L’arrestation récente de Mimmo Lucano, maire de Riace, pour « aide à l’immigration illégale » est un autre exemple du vieux dilemme entre droit et justice. Un dilemme au cœur de la tragédie grecque d’Antigone s’est posé à maintes reprises au cours de l’histoire, lorsque les individus ont dû choisir de suivre leur propre conscience. Cela peut impliquer la violation d’une loi jugée injuste et peut souvent avoir des conséquences extrêmement graves.
Il y a de nombreux exemples de personnes qui ont fait ce choix courageux. Depuis ceux qui ont caché et aidé des esclaves fugitifs aux États-Unis jusqu’à ceux qui ont aidé le peuple juif avant et pendant la Deuxième Guerre mondiale. L’un de ces héros mérite qu’on s’en souvienne : Paul Grüninger, un policier du canton de Saint-Gallen, en Suisse neutre, a aidé des centaines de personnes à traverser la frontière avec l’Autriche.
Après l’annexion de l’Autriche par le Troisième Reich en 1938, une vague croissante de réfugiés a tenté d’entrer en Suisse. Grüninger a fait campagne pour que le pays ouvre ses frontières, arguant qu’il était « inacceptable de renvoyer des réfugiés, pour des raisons humaines sinon pour d’autres raisons » et que « beaucoup devaient être reçus ». Toutefois, la Confédération suisse a décidé de leur refuser l’entrée dans le pays, une décision avec laquelle Grüninger n’était pas d’accord. Ignorant la loi, il a permis à un grand nombre de personnes d’échapper à la persécution et à la mort qui auraient été leur sort en Autriche.

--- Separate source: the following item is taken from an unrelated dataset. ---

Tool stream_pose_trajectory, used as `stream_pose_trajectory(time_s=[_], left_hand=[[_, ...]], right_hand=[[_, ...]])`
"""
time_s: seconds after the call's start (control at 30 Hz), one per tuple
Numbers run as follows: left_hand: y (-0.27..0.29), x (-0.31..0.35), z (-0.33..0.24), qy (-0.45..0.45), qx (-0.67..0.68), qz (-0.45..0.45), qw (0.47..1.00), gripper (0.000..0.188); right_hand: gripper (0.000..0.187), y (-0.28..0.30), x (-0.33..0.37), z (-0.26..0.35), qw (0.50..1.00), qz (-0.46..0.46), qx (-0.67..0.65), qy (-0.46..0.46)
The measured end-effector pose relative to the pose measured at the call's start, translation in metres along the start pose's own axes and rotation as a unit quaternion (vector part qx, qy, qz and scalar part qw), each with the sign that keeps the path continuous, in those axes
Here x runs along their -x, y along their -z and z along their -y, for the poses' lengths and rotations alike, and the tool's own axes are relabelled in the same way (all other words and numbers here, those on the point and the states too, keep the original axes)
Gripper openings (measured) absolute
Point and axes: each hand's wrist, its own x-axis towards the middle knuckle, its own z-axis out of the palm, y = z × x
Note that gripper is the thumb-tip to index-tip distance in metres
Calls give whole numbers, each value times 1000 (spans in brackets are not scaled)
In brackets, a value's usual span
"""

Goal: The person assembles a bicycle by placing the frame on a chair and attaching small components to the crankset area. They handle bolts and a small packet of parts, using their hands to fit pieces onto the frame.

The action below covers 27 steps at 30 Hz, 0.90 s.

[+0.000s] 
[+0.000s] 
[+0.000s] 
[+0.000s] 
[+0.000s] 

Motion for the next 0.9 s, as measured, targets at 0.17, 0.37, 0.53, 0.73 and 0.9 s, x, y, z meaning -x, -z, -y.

Ses actions ont également eu de graves répercussions sur sa famille. En 1939, une enquête a été ouverte contre lui, suivie d’une procédure pénale. Il a ensuite été suspendu de ses fonctions, licencié et destitué de la police, perdant ainsi son droit à une pension. En 1940, il a même été contraint de payer une amende de 300 francs pour violation du secret professionnel et falsification de documents. Il a vécu et est mort dans la pauvreté et pendant des années, sa fille a été qualifiée de « fille du traître » et a eu du mal à trouver du travail. Malgré cela, Grüninger a toujours soutenu que, si une telle situation s’était répétée, il n’aurait pas eu un comportement différent.
Avant et après sa mort (1972), de nombreuses tentatives ont été faites pour réhabiliter sa réputation, toutes rejetées par le gouvernement de Saint-Gall. Son dossier a finalement été rouvert après la campagne de l’association « Justice pour Paul Grüninger ». En 1995, le même tribunal de Saint-Gall qui l’a condamné a annulé toutes les accusations. Plus tard, il a été ajouté à la liste des Justes parmi les Nations par Israël.

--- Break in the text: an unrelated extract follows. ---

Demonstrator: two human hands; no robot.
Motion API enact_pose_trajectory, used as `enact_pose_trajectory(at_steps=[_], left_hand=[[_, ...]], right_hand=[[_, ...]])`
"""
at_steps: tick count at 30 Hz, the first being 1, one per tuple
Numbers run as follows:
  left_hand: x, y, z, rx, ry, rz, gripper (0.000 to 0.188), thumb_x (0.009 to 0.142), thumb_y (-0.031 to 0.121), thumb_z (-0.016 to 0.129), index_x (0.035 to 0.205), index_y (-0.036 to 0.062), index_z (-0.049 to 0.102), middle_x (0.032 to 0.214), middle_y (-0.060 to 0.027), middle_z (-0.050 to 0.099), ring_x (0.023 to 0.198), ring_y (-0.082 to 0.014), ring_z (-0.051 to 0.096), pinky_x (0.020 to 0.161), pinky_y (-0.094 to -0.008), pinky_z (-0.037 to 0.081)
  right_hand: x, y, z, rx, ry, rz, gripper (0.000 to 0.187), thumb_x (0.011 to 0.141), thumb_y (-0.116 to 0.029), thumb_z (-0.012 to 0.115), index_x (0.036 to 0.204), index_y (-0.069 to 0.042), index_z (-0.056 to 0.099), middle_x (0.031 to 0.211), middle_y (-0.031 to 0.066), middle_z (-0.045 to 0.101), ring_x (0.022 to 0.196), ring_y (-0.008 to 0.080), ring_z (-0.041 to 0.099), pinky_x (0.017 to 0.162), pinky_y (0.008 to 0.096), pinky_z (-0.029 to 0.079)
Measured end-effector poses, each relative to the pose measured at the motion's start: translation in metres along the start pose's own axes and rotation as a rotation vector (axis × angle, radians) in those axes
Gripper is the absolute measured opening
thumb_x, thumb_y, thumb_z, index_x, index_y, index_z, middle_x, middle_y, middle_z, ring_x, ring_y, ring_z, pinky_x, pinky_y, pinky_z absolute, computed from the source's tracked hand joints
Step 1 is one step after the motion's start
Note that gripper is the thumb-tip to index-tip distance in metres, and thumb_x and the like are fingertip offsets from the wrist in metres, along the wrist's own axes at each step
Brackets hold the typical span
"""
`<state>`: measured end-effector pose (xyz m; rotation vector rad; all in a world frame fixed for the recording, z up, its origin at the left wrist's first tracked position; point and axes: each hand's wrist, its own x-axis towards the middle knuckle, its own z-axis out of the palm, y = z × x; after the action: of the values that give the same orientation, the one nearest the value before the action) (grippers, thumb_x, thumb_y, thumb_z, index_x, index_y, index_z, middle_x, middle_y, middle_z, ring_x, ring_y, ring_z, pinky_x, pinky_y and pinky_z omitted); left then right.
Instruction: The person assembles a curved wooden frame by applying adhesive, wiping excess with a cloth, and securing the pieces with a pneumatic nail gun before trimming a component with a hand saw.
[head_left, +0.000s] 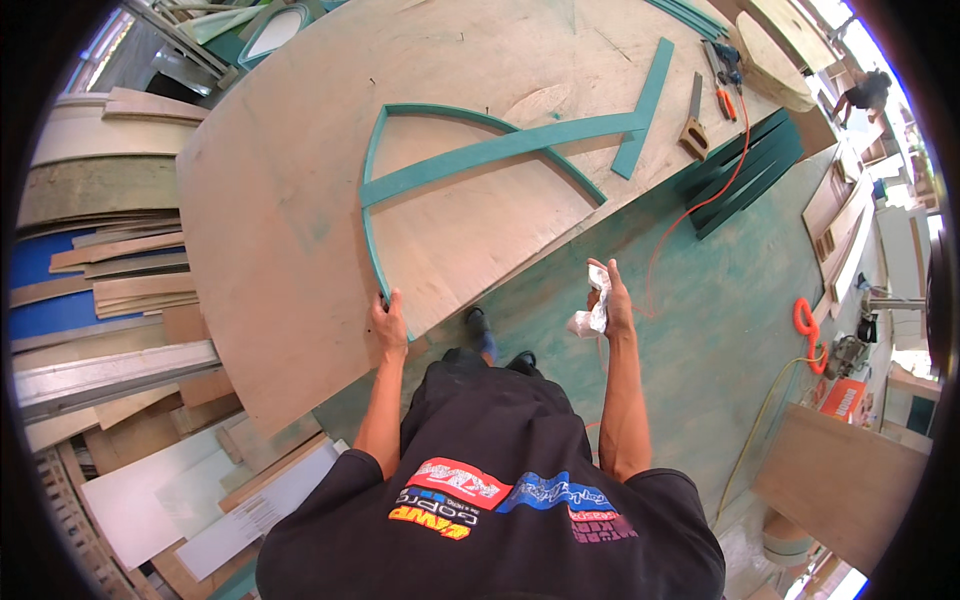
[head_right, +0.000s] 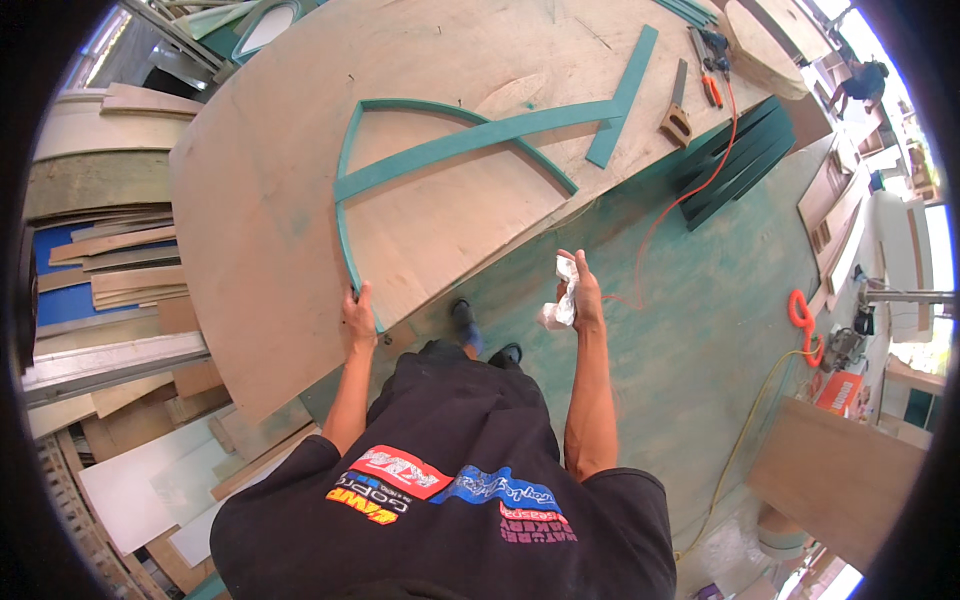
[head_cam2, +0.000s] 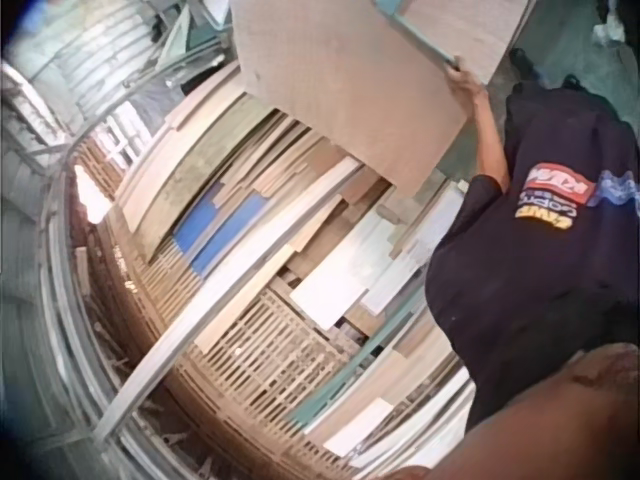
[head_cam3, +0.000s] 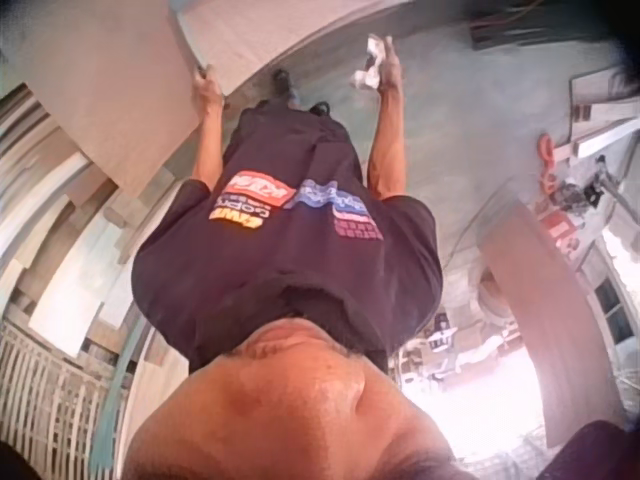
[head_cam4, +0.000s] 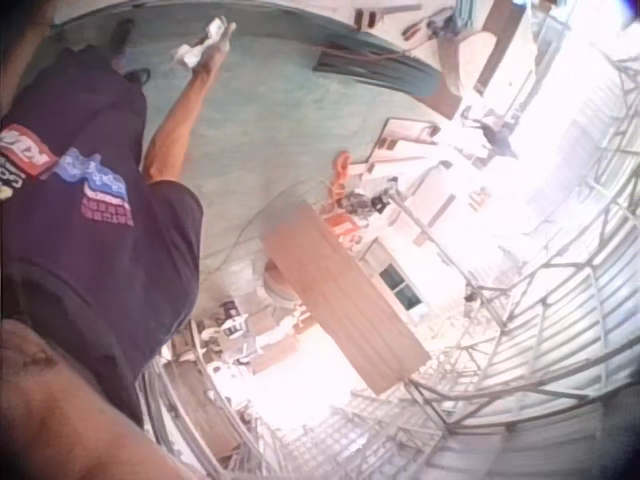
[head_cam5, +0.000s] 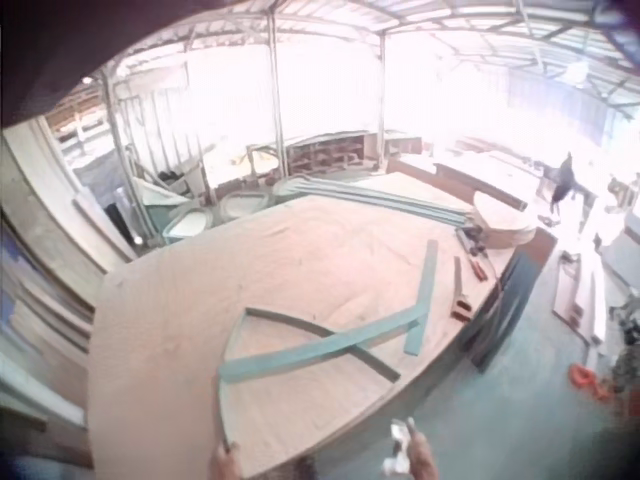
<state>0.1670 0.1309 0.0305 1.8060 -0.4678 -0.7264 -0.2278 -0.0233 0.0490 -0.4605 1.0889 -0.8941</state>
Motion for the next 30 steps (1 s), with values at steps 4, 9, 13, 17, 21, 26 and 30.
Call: enact_pose_trajectory(at_steps=[4,9,13,17,21,26,30], left_hand=[[0.014,0.013,0.008,0.150,0.053,0.031,0.036,0.103,0.035,0.060,0.098,-0.0010,0.063,0.089,-0.0073,0.059,0.083,-0.0205,0.055,0.074,-0.0386,0.043],[0.029,0.013,0.021,0.673,0.270,0.205,0.041,0.104,0.037,0.058,0.089,-0.0009,0.063,0.083,-0.0185,0.060,0.082,-0.0361,0.061,0.075,-0.0483,0.046],[0.032,0.016,0.030,0.762,0.306,0.197,0.039,0.103,0.033,0.057,0.086,-0.0013,0.062,0.084,-0.0194,0.065,0.083,-0.0442,0.062,0.074,-0.0553,0.046],[0.031,0.016,0.032,0.866,0.320,0.163,0.033,0.102,0.029,0.059,0.086,-0.0003,0.061,0.085,-0.0187,0.065,0.083,-0.0442,0.063,0.072,-0.0545,0.048],[0.033,0.010,0.030,0.789,0.380,0.201,0.035,0.101,0.029,0.060,0.083,-0.0008,0.058,0.080,-0.0205,0.062,0.078,-0.0441,0.061,0.069,-0.0541,0.046],[0.030,0.015,0.033,0.819,0.372,0.158,0.031,0.100,0.027,0.061,0.085,0.0005,0.057,0.083,-0.0202,0.064,0.078,-0.0437,0.062,0.069,-0.0530,0.047],[0.033,0.012,0.039,0.918,0.423,0.220,0.028,0.100,0.027,0.061,0.090,0.0012,0.059,0.086,-0.0203,0.066,0.079,-0.0434,0.064,0.069,-0.0528,0.049]], right_hand=[[0.009,-0.021,-0.013,-0.001,-0.027,0.050,0.057,0.102,-0.050,0.060,0.126,0.001,0.065,0.076,-0.0022,0.061,0.050,0.0063,0.045,0.044,0.0252,0.037],[0.002,-0.042,-0.003,0.051,0.098,-0.060,0.039,0.094,-0.025,0.063,0.122,0.002,0.065,0.096,0.0079,0.069,0.074,0.0141,0.060,0.066,0.0317,0.051],[0.001,-0.070,-0.035,-0.023,-0.112,-0.151,0.044,0.092,-0.016,0.056,0.132,0.004,0.058,0.115,0.0107,0.071,0.102,0.0188,0.066,0.093,0.0361,0.052],[0.024,-0.111,-0.041,-0.207,-0.058,-0.341,0.040,0.090,0.004,0.054,0.130,0.006,0.058,0.120,0.0114,0.069,0.109,0.0203,0.066,0.102,0.0347,0.050],[0.056,-0.162,-0.020,-0.187,0.039,-0.511,0.042,0.092,0.007,0.066,0.132,0.004,0.056,0.121,0.0073,0.068,0.111,0.0173,0.065,0.099,0.0320,0.049],[0.151,-0.246,0.014,-0.198,-0.080,-0.674,0.037,0.093,0.006,0.069,0.128,0.002,0.058,0.117,0.0042,0.068,0.109,0.0138,0.063,0.098,0.0291,0.048],[0.249,-0.292,0.057,-0.388,-0.134,-0.752,0.032,0.090,-0.001,0.076,0.118,-0.001,0.061,0.109,0.0033,0.068,0.104,0.0115,0.063,0.091,0.0265,0.047]])
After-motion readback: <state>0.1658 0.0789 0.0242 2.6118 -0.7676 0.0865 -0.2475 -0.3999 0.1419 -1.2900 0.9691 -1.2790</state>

Il y a des parallèles frappants entre ce que Grüninger a dit après avoir été condamné et les paroles de Mimmo Lucano lors d’une manifestation de soutien tenue la semaine dernière à Riace. « Je n’ai pas honte du verdict du tribunal », a déclaré Grüninger. « Au contraire, je suis fier d’avoir sauvé la vie de centaines de personnes opprimées. L’aide que j’ai apportée au peuple juif était enracinée dans ma conception d’être chrétien… Il est fondamental de sauver les vies humaines menacées par la mort. Alors, comment aurait-il pu prendre au sérieux les règles bureaucratiques et les « considérations » ? Il est vrai que j’ai sciemment franchi les limites de mon autorité et, de mes propres mains, falsifié documents et certificats. Cependant, je l’ai fait dans le seul but de permettre aux persécutés d’entrer dans ce pays. Comparé au sort cruel de ces milliers [de Juifs persécutés], mon propre bien-être était si insignifiant, et si peu important, que je ne le prenais même pas en compte. »
Des exemples comme ceux de Mimmo Lucano et Paul Grüninger aident à éclairer les temps sombres dans lesquels nous vivons et nous rappellent que, même dans les situations les plus dramatiques, les êtres humains sont encore capables d’actes de générosité et de solidarité.